Вместе с воздухом в комнату ворвались и волчьи голоса.
Неужели они скучают по мне?
Нестройный хор продолжал звучать, и это был скорее протест, нежели песня.
Я скучаю по вам, ребята.
И тут я со смутным удивлением понял, что именно этим все и исчерпывается. Я скучал по ним. Но не по прошлой жизни. Я стоял, облокотившись на подоконник, и моя душа полнилась человеческими воспоминаниями, чаяниями и страхами, я знал, что состарюсь человеком, и мне это нравилось. Я не хотел бы стать одним из волков, которые выли сейчас в лесу. Это не шло ни в какое сравнение со струнами гитары под пальцами. Их надрывная песня никогда не смогла бы прозвучать так торжествующе, как мой голос, произносящий имя Грейс.
— Тут некоторые пытаются спать! — крикнул я в темноту, и она проглотила эту ложь.
Вой затих. Темнота застыла в безмолвии; ни птичий крик, ни шелест листвы не нарушали мертвую ночную тишь. Лишь где-то далеко на шоссе шуршали шинами автомобили.
— У-у-у-у! — завыл я, чувствуя себя полным дураком.
Ответом мне была все та же тишина. Достаточно долгая, чтобы я успел понять, как сильно мне хочется быть им нужным.
Потом они завыли снова, так же громко, как и прежде, перекрывая друг друга с новой решимостью.
Я ухмыльнулся.
Знакомый голос за спиной заставил меня вздрогнуть; я едва не ухватился за сетку в окне.
— Я думала, у тебя звериное чутье и ты за милю слышишь, если где-то падает булавка.
Грейс. Это был голос Грейс.
Когда я обернулся, она стояла на пороге с рюкзаком на одном плече. Улыбка у нее была… робкая.
— А ты даже не услышал, как я пробралась к тебе в дом, пока ты… кстати, чем это ты занимался?
Я закрыл окно и обернулся к ней, не веря своим глазам. На пороге комнаты Бека стояла Грейс. Грейс, которой полагалось мирно спать у себя дома. Грейс, которая не шла у меня из головы, когда я не мог мечтать. Почему я вообще так удивился? Разве я не знал с самого начала, что она появится здесь? Разве не ожидал увидеть ее на пороге?
В конце концов я стряхнул оцепенение и подошел к ней. Я мог бы ее поцеловать, но вместо этого протянул руку к свободной лямке ее рюкзака и провел большим пальцем по ребристой поверхности. Вот и ответ на один из моих невысказанных вопросов. Еще один ответ я получил, когда почуял от нее все тот же волчий запах. На языке у меня крутилась еще масса вопросов: «Ты представляешь, что будет, когда они обо всем узнают?», «Ты понимаешь, что это все изменит?», «Тебя устраивает, какого они будут мнения о тебе? А обо мне?» — но Грейс, очевидно, уже ответила на них «да», иначе ее бы здесь не было. Она не вышла бы за порог своей комнаты, не обдумав всего.

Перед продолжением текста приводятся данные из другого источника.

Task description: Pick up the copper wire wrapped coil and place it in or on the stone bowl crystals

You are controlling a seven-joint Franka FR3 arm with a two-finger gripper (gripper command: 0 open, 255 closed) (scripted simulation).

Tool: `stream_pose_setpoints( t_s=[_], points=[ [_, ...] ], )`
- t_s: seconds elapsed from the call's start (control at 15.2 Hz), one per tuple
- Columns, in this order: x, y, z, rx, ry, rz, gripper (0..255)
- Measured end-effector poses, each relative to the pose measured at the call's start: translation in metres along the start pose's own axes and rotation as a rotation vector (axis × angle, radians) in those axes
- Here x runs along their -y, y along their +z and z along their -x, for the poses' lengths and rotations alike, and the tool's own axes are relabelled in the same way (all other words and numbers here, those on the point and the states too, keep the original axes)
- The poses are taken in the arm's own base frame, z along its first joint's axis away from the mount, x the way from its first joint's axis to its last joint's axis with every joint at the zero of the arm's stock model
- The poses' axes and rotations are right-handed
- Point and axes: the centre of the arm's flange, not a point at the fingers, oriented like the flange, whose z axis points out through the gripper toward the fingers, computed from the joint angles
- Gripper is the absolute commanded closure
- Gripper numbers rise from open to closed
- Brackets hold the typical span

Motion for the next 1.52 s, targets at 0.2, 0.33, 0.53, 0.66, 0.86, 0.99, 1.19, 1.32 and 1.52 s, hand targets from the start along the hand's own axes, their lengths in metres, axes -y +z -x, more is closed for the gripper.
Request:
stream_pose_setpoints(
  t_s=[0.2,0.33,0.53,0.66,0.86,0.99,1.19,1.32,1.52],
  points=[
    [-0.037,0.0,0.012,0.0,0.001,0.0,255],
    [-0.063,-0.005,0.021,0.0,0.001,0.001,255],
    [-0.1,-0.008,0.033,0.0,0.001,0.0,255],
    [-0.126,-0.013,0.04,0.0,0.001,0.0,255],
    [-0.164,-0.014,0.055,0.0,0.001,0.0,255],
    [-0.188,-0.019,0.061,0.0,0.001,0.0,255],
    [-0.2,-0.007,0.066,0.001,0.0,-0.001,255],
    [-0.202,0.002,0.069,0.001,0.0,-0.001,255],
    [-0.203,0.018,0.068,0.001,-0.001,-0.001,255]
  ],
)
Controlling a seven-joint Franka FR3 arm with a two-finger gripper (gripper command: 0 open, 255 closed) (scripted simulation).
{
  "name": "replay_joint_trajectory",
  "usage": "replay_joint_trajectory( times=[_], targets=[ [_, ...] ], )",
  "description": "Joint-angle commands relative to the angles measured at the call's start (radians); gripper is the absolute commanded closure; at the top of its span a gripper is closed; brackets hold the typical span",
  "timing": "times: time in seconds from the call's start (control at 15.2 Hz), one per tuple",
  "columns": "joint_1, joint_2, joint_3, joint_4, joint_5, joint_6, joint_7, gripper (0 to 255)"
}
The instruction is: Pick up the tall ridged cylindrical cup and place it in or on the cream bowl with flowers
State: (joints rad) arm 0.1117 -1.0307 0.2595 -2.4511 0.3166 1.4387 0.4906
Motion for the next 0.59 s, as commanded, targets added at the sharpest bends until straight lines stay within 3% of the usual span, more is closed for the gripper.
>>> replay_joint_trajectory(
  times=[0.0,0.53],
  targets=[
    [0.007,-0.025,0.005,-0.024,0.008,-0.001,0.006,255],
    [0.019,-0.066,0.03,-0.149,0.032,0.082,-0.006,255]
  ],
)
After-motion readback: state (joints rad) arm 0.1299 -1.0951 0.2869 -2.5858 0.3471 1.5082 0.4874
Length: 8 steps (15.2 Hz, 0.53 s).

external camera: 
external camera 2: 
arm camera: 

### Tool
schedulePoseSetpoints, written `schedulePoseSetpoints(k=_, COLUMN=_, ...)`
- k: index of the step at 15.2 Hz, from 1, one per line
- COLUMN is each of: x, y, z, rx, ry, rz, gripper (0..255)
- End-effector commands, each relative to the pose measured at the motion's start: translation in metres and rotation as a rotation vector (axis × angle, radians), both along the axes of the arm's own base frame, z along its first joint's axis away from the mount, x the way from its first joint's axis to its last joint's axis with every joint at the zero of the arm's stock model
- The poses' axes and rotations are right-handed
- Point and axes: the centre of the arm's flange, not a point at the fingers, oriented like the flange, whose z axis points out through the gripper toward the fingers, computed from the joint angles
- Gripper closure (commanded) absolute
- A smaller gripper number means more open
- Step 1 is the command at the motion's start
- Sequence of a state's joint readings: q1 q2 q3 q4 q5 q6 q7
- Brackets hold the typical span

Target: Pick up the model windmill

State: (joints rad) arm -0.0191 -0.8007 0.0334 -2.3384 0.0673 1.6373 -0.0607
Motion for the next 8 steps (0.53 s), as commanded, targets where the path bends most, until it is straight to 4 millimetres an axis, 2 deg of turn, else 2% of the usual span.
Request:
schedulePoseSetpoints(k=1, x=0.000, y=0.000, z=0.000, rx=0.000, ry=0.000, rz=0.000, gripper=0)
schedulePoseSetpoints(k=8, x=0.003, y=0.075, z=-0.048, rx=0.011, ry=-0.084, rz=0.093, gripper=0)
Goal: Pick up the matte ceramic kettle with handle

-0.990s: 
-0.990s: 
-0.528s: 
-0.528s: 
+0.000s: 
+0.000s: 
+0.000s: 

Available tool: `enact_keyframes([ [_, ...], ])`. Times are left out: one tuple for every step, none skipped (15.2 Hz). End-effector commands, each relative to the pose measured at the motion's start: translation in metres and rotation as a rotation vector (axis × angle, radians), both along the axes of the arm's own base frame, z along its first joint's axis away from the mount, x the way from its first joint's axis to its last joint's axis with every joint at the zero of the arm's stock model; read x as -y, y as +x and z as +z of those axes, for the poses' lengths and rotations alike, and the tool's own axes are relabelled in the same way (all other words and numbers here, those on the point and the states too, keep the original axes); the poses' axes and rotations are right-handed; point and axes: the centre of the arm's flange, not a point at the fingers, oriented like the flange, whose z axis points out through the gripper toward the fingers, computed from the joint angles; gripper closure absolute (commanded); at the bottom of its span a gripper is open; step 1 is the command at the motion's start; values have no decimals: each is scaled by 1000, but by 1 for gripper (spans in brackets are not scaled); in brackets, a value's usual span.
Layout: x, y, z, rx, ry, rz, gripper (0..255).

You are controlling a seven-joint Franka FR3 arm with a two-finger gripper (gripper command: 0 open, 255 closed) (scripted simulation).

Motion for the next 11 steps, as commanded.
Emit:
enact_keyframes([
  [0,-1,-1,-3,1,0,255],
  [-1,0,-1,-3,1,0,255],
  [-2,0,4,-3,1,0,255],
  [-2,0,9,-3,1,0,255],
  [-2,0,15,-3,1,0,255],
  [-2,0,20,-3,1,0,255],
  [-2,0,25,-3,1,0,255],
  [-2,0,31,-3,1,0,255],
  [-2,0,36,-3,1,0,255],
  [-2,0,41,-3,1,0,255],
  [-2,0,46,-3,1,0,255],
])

Значит, задать оставалось один-единственный вопрос:
— Ты точно этого хочешь?
Грейс кивнула.
Вот так одним махом все перевернулось.
Я осторожно потянул лямку рюкзака и вздохнул:
— Ох, Грейс.
— Ты сердишься?
Я взял ее за руки и покачал их туда-сюда, как будто танцевал, не отрывая ног от пола. В голове у меня крутились строки Рильке: «Любимая, где же ты, никогда не пришедшая» [9]— вперемежку со словами ее отца: «Я очень стараюсь не наговорить ничего такого, о чем потом пожалею» — и мысли о том, что вот она, моя заветная мечта, во плоти, наконец-то в моих руках.
— Мне страшно, — признался я.
Но губы у меня сами собой растянулись в улыбке. А когда она увидела, что я улыбаюсь, тревожное облачко у нее на лице, которого я даже не заметил, рассеялось, оставив после себя ясное небо и солнце.